• **TASK TO CARRY OUT**
Scan the lines below for "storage"; report the number of lines that contain it, and only that.

═════ INPUT MATERIAL ═════

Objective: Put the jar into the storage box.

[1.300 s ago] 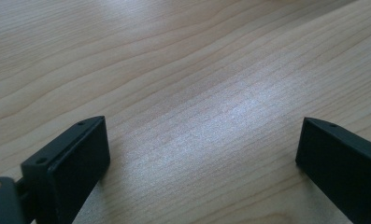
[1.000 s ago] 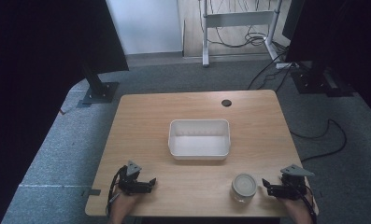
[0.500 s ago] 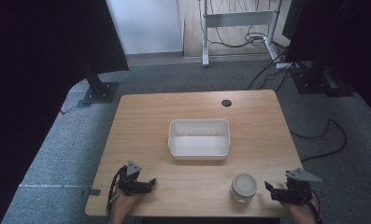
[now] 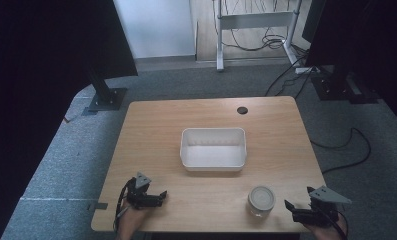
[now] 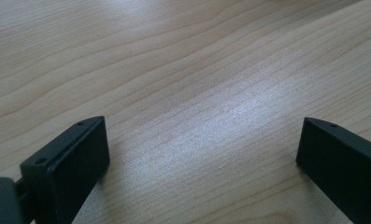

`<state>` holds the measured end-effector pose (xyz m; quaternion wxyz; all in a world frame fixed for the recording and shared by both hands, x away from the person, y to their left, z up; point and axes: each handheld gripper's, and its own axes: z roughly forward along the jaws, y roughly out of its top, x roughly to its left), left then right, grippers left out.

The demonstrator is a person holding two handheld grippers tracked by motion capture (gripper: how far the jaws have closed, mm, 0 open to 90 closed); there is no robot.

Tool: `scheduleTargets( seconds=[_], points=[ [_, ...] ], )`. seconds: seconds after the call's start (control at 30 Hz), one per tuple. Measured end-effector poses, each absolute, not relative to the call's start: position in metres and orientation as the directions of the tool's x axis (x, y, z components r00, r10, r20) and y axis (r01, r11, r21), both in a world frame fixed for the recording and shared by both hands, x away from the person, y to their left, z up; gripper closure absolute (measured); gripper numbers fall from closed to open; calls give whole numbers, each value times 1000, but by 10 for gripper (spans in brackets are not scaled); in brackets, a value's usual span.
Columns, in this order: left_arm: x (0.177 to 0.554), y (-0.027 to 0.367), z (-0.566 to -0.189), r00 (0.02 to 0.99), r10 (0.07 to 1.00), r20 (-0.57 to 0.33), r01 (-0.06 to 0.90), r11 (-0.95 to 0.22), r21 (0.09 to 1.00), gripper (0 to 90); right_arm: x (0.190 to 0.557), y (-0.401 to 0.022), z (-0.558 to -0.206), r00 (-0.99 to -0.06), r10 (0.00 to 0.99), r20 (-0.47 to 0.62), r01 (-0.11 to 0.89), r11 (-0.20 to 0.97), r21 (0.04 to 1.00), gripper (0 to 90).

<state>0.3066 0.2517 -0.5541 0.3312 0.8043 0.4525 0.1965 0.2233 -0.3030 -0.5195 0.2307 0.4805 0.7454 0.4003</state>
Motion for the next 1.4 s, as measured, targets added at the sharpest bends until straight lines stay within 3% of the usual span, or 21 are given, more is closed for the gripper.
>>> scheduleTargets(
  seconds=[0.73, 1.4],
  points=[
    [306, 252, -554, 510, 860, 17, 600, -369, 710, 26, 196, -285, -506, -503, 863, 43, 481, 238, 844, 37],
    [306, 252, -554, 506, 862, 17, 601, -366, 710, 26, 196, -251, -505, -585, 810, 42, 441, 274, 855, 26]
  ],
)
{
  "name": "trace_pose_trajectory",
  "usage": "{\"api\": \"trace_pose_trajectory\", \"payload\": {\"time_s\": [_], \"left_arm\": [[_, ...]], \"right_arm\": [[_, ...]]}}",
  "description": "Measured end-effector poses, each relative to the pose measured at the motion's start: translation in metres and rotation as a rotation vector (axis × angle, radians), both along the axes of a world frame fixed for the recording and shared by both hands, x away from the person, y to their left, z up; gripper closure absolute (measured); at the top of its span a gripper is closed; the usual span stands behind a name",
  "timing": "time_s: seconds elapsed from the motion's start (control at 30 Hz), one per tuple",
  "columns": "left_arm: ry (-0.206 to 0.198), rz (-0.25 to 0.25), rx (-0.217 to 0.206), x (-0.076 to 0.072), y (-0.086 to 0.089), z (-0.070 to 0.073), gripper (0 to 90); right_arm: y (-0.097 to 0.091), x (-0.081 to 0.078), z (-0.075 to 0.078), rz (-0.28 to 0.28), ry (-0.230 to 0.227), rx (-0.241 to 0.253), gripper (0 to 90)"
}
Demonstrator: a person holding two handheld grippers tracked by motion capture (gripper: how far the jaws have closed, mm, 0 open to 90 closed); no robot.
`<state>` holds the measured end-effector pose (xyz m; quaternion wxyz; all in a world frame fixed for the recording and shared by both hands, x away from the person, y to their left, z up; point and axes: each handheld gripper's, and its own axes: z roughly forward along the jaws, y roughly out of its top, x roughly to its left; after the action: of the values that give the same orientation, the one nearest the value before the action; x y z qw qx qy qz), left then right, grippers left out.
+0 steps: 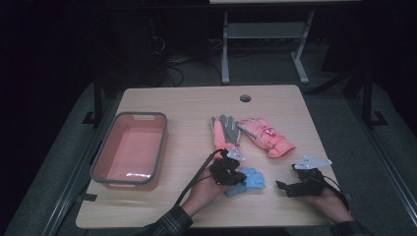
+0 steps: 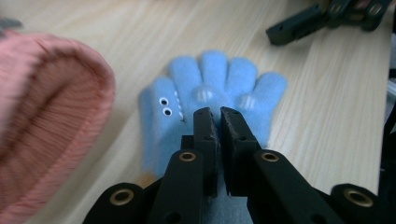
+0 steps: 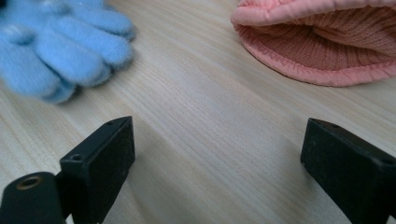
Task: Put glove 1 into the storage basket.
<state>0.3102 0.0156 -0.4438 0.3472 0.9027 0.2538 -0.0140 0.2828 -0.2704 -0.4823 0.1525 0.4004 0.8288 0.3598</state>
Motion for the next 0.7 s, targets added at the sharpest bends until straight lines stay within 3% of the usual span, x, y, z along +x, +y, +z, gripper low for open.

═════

• **RESPONSE**
2